(Funded by the U.S. National Science Foundation)
Researchers at Northwestern University have created a new platform for monitoring chemical contaminants in the environment. The platform can detect the metals lead and cadmium at concentrations down to two and one parts per billion, respectively, in a matter of minutes. It was created by interfacing nanomechanical microcantilevers with synthetic biology biosensors. When the tiny cantilevers are coated with DNA molecules, biosensing molecules bind to the DNA, causing the cantilevers to bend. When exposed to toxic metals, the biosensors unbind, causing the cantilever to “de-bend,” which can be measured precisely to detect the toxic metals.

(Funded by the U.S. Department of Energy, the U.S. Department of Defense, and the U.S. National Science Foundation)
Researchers from the Molecular Foundry, a user facility at the U.S. Department of Energy’s Lawrence Berkeley National Laboratory, Columbia University, and Universidad Autónoma de Madrid in Spain have developed a new optical computing material from photon-avalanching nanoparticles. This approach offers a path toward realizing smaller, faster components for next-generation computers by taking advantage of intrinsic optical bistability – a property that allows a material to use light to switch between two different states, such as glowing brightly or not at all. For decades, researchers have sought ways to make a computer that uses light instead of electricity. But in previous studies, optical bistability had almost exclusively been observed in bulk materials that were too big for a microchip and challenging to mass produce. Now, the researchers suggest that the new photon-avalanching nanoparticles could overcome these challenges in realizing optical bistability at the nanoscale.

(Funded by the U.S. Department of Energy)
Scientists from the Massachusetts Institute of Technology and the National Institute for Materials Science in Tsukuba, Japan, have discovered that electrons can form crystalline structures in materials composed of either four or five layers of graphene. (Graphene is a one-atom-thick layer of carbon atoms arranged in hexagons, which looks like a honeycomb structure.) Last year, the scientists reported that electrons became fractions of themselves upon applying a current to a material composed of rhombohedral pentalayer graphene and hexagonal boron nitride. This time, the scientists have shown that electrons can become fractions of themselves without a magnetic field. They also found that what they saw last time can be understood to emerge in an electron “liquid” phase, analogous to water, and what they have now observed can be interpreted as an electron “solid” phase that looks like the formation of electronic “ice.”

(Funded by the U.S. Department of Defense and the U.S. National Science Foundation)
Researchers at the Massachusetts Institute of Technology (MIT), Brown University, and the Rhode Island School of Design in Providence, RI, have developed an autonomous programmable computer in the form of an elastic fiber, which could monitor health conditions and physical activity, alerting the wearer to potential health risks in real time.
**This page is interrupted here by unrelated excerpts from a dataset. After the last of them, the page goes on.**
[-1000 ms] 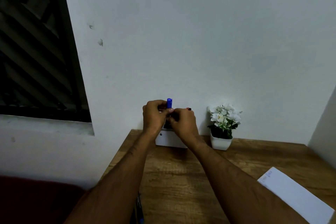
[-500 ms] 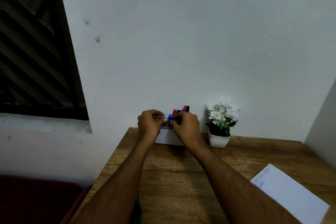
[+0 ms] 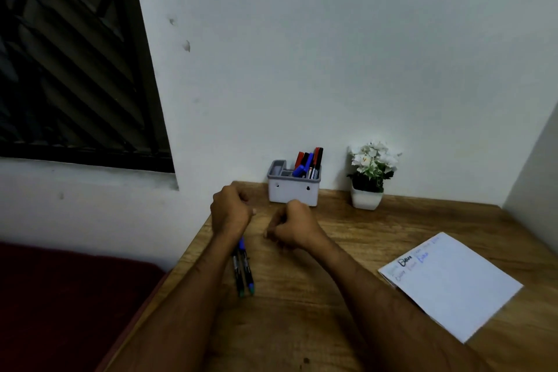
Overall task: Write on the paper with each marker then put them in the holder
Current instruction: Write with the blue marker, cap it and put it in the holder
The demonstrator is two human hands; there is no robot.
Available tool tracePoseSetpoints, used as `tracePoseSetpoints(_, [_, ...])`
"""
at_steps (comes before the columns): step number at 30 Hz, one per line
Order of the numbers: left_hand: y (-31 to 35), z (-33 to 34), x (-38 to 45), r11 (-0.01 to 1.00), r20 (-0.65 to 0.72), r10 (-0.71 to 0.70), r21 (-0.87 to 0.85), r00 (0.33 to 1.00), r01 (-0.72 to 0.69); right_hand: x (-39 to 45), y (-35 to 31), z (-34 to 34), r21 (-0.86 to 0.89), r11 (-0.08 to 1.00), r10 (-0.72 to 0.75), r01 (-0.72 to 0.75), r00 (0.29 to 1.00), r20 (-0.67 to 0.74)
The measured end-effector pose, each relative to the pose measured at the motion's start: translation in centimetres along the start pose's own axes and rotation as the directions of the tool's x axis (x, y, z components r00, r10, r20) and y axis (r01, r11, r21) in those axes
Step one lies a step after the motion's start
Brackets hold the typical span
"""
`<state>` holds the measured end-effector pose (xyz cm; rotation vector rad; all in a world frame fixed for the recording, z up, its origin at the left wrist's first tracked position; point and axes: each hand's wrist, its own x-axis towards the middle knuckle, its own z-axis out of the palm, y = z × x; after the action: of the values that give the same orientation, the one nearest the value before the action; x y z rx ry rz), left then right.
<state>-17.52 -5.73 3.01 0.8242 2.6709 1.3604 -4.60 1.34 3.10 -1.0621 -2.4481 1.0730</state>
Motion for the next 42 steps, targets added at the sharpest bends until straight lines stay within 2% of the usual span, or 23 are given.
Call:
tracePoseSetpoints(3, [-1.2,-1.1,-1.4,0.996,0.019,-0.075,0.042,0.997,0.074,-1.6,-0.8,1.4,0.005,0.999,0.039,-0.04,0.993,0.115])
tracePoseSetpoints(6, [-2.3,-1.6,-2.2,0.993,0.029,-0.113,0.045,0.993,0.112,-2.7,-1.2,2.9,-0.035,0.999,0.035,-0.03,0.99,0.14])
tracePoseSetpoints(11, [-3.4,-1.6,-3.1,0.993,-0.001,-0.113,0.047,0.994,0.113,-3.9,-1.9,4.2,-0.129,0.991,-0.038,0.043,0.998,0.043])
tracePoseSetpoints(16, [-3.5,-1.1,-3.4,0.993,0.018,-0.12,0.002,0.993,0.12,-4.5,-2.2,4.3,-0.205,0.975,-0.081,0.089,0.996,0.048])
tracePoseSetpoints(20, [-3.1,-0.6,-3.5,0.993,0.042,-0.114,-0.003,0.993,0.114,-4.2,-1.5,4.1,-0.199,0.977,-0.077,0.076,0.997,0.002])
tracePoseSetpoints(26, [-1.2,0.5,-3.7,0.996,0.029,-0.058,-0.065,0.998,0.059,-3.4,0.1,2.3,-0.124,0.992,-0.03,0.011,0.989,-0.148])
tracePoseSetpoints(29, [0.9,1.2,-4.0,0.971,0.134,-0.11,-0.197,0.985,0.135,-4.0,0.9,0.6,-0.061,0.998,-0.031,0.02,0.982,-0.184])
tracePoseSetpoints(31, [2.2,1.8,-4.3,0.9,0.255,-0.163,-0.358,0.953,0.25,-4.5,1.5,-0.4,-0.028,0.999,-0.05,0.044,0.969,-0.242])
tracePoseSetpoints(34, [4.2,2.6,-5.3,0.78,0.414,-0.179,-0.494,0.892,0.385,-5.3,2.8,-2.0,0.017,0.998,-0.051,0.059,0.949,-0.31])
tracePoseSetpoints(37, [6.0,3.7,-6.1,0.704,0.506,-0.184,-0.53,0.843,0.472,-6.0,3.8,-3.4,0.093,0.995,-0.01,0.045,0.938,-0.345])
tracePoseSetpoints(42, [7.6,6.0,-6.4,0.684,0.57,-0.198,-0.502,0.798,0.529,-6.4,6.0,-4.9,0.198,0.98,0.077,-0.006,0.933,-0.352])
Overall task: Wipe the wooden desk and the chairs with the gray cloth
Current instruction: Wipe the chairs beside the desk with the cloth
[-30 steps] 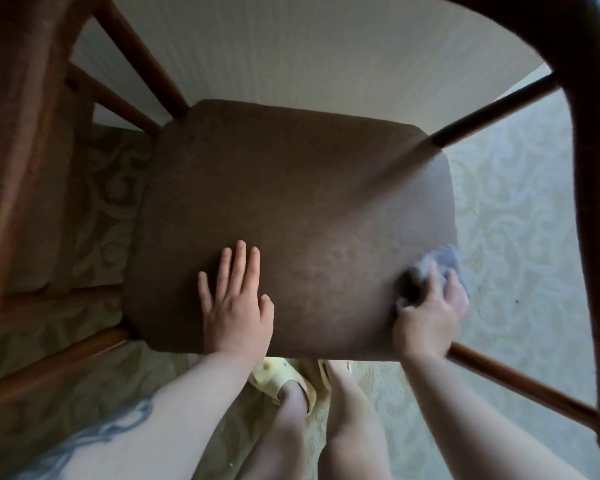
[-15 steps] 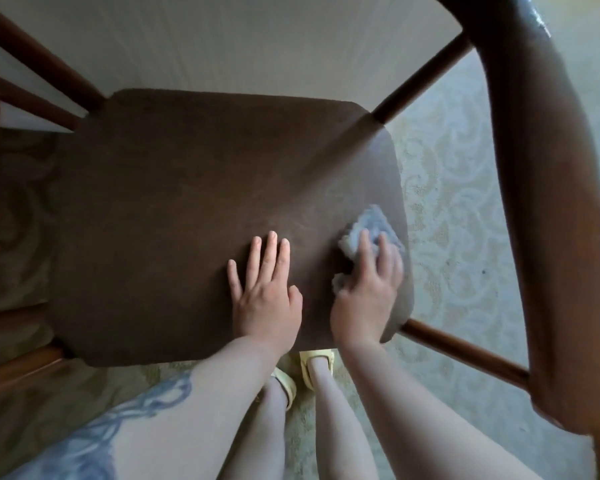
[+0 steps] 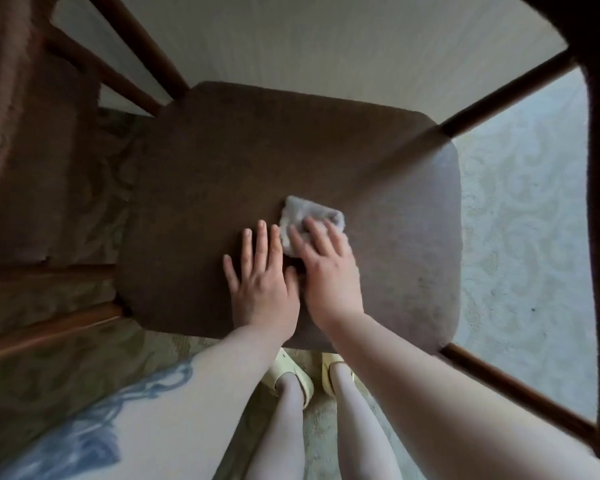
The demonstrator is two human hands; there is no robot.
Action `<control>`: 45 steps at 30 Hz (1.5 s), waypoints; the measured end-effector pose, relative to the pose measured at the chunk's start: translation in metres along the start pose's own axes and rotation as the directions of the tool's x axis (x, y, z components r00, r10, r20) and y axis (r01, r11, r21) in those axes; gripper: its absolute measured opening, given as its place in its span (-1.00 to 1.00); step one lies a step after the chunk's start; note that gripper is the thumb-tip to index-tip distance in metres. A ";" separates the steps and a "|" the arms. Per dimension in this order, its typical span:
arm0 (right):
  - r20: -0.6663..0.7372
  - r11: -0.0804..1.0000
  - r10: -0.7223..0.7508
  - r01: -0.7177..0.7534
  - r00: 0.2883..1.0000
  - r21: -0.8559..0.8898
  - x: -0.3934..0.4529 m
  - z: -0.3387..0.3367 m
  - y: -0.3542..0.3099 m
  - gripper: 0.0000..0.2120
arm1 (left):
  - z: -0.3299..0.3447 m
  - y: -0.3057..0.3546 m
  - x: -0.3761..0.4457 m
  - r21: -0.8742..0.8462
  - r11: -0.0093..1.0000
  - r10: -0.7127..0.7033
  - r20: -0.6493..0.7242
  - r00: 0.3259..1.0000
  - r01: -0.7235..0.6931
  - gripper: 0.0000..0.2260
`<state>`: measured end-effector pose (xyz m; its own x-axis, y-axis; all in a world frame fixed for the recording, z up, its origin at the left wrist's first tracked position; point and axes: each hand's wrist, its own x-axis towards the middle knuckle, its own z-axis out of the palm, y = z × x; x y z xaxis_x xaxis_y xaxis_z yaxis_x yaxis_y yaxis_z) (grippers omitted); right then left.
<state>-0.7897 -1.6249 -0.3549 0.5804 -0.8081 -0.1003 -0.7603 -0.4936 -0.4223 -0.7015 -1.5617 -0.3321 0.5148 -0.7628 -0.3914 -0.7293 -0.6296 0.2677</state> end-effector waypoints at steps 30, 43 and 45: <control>0.245 0.563 -0.809 0.825 0.535 0.059 0.013 0.070 -0.117 -0.55 | -0.026 -0.149 0.007 -0.390 0.860 -0.424 -0.189 0.886 0.328 -0.40; 0.176 0.777 -0.610 0.626 0.773 -0.057 0.079 0.081 -0.166 -0.49 | -0.039 -0.162 0.036 -0.894 0.343 -0.674 -0.021 0.739 0.288 -0.47; 0.260 0.566 -0.797 0.825 0.546 0.002 0.058 0.081 -0.158 -0.51 | -0.038 -0.164 0.037 -0.912 0.274 -0.698 0.030 0.715 0.306 -0.34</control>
<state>-0.6126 -1.5676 -0.3674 0.9982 0.0356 0.0478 0.0492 -0.9451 -0.3231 -0.5454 -1.4920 -0.3571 0.8639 -0.1015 -0.4933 0.3684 -0.5405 0.7564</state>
Clothing containing the fiber computer was comfortable and machine washable, and the fibers were nearly imperceptible to the wearer, the researchers report. “Our bodies broadcast gigabytes of data through the skin every second in the form of heat, sound, biochemicals, electrical potentials, and light, all of which carry information about our activities, emotions, and health. Wouldn’t it be great if we could teach clothes to capture, analyze, store, and communicate this important information in the form of valuable health and activity insights?” says Yoel Fink, senior author of a paper on the research and principal investigator in MIT’s Research Laboratory of Electronics and the Institute for Soldier Nanotechnologies at MIT.

(Funded by the U.S. Department of Energy and the U.S. National Science Foundation)
Researchers from the University of Connecticut; Harvard University; the Massachusetts Institute of Technology; RTX BBN Technologies in Arlington, VA; and the National Institute for Materials Science in Tsukuba, Japan, have discovered that electrons in twisted trilayer graphene behave unlike those described by Bardeen-Cooper-Schrieffer theory of paired electrons. However, twisted trilayer graphene shares properties with high-temperature cuprates, in which electrons also pair up, but differently from traditional superconductors. Many previous studies in graphene are limited in describing superconductivity, because those experiments focus on the properties of single electrons rather than electron pairs, says Pavel Volkov, one of the researchers involved in this study. “What matters is that electrons form pairs, and somehow you want to probe the properties of those pairs to be able to study superconductivity,” he says.